MATERIAL PROVIDED: Begin

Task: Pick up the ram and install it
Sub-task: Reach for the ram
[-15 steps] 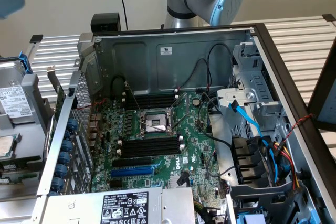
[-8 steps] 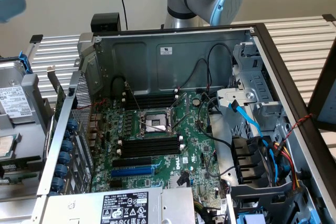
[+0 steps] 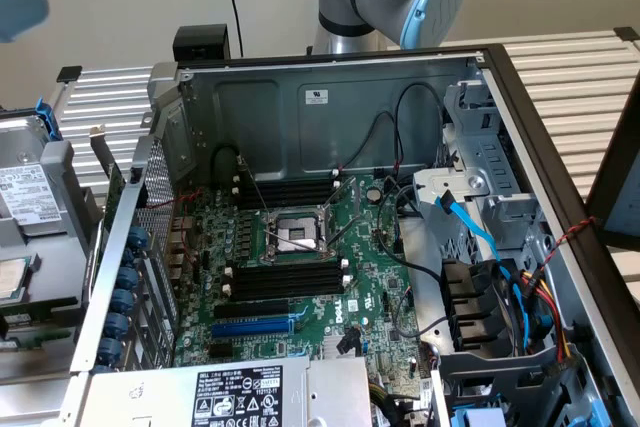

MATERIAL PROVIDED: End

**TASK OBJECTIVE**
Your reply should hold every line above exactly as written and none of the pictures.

**EXERCISE RESULT**
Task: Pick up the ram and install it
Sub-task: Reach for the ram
[-15 steps] 
[-8 steps] 
[+0 steps] 

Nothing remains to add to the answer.